Estructuras militares como la OTAN hacen que los ejércitos estatales pierdan sus características y objetivos tradicionales –como defensa de las fronteras y de la soberanía nacional, mantenimiento del orden estatal, etc.- cambiándolos por la defensa de una paz mundial. Una paz mundial que se basa en el miedo y en el tremendo poder armamentístico que tiene la OTAN o países como Estados Unidos. Éstos pueden transgredir soberanías nacionales, participar en la resolución de conflictos civiles e, incluso, operar por encima o en contra de los mandatos de la ONU, donde supuestamente los Estados que existen en la Tierra se ponen de acuerdo y actúan unánimemente.

Nos encontramos con ejércitos compuestos por individuos y elementos procedentes de muchos países, que tienen un carácter global, y que intentarán disuadir o aplastar cualquier tipo de disidencia que ataque directamente a los intereses del Sistema.

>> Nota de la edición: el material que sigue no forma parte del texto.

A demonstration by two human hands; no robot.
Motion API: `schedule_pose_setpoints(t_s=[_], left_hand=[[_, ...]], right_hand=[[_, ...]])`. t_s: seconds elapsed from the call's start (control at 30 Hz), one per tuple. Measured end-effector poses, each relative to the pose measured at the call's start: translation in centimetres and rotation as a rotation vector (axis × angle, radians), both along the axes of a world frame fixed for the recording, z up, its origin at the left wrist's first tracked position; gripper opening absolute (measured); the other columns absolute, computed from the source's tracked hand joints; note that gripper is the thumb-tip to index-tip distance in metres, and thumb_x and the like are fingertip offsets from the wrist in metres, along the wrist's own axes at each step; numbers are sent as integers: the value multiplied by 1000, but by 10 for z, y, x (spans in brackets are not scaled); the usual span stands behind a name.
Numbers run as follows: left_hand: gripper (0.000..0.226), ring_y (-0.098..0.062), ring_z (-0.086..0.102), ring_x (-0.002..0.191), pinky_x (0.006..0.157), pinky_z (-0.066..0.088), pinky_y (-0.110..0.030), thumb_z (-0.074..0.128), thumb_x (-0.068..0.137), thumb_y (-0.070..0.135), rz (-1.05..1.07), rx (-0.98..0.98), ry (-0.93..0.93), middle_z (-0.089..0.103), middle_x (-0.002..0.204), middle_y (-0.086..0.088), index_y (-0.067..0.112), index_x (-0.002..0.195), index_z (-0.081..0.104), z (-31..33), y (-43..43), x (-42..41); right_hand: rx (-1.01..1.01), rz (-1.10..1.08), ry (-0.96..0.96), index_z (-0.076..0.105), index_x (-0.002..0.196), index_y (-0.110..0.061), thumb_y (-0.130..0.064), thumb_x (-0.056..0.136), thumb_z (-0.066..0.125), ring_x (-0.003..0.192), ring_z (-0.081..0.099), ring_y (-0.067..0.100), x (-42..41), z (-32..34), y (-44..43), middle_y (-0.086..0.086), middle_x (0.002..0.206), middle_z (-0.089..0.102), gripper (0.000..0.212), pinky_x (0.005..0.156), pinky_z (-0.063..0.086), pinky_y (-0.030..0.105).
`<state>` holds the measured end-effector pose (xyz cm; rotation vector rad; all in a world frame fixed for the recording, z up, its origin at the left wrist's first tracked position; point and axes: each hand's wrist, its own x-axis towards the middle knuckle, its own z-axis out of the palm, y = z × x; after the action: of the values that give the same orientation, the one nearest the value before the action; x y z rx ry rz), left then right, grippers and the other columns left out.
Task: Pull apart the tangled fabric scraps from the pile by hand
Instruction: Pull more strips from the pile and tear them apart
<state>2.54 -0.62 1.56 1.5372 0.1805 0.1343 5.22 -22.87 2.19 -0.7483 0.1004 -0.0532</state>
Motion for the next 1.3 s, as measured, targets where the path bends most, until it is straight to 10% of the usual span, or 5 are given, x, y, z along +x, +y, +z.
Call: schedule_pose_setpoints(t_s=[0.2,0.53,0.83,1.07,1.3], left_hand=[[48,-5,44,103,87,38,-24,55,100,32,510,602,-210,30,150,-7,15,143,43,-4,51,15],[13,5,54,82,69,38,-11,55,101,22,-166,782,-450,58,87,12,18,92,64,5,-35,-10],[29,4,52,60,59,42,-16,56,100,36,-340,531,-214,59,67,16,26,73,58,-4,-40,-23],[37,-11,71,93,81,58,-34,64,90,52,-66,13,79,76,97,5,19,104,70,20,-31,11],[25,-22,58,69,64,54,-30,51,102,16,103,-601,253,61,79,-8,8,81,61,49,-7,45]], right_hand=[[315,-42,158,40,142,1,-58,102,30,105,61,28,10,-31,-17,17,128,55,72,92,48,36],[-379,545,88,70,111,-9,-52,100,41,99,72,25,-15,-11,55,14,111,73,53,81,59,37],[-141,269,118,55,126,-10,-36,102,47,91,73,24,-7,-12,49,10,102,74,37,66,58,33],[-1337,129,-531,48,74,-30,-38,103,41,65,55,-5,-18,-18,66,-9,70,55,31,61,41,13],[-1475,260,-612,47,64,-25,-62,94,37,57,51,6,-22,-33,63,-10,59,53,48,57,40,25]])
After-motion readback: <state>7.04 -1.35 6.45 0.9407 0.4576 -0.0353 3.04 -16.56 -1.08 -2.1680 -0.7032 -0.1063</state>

Actualmente, el capitalismo es transnacional y, por ello, necesita un ejército que también esté por encima de las naciones, que no defienda capitalismos nacionales sino que defienda un capitalismo sin fronteras. Por ello, solamente actuará cuando el Sistema que tiene implantado el Poder en este planeta se vea contrariado o atacado por alguna otra fuerza.

Otra de las bazas que está utilizando el ejército para mantener su imagen democrática es la “ayuda humanitaria”, que sólo sirve de máscara para invadir territorios de manera encubierta, ahogar rebeliones en defensa de unos supuestos derechos humanos y… abrir nuevos mercados.

En el caso de los ejércitos europeos se puede apreciar que se está optando por la vía de la profesionalización. Con ello, eliminan el reclutamiento forzoso y se presenta al militar como un trabajador más. De esta manera es más difícil la crítica y la labor contra los valores militares, puesto que la sociedad está recibiendo intensamente propaganda con el binomio ejército = trabajo.

Se observa también que, a pesar de la propaganda institucional, las promesas de “trabajo”, la “democratización” del ejército y la supuesta conversión del soldado violento en pacificador, la inmensa mayoría de las personas con posibilidad de entrar en las instituciones militares desechan esta opción. Vemos que se convocan plazas y ni siquiera se presentan personas para cubrirlas. Las pruebas necesarias para ingresar en el Ejército están siendo reducidas a un simple papeleo. Y lo peor de todo, se busca en los estratos sociales más bajos la carne de cañón que nutrirá a los ejércitos. En sus filas ingresan, mayoritariamente, las personas que más sufren la explotación económica y la marginación. Sobre todo inmigrantes que vienen de otros lugares más pobres y que, muchas veces, se alistan para conseguir la nacionalidad.

A pesar de todos los cambios que dicen haber realizado, los ejércitos siguen invadiendo, torturando, asesinando y manteniendo las estructuras del Poder. Las guerras siguen siendo creadas por los ricos, mientras los pobres y desheredados son enviados a “solucionarlas”.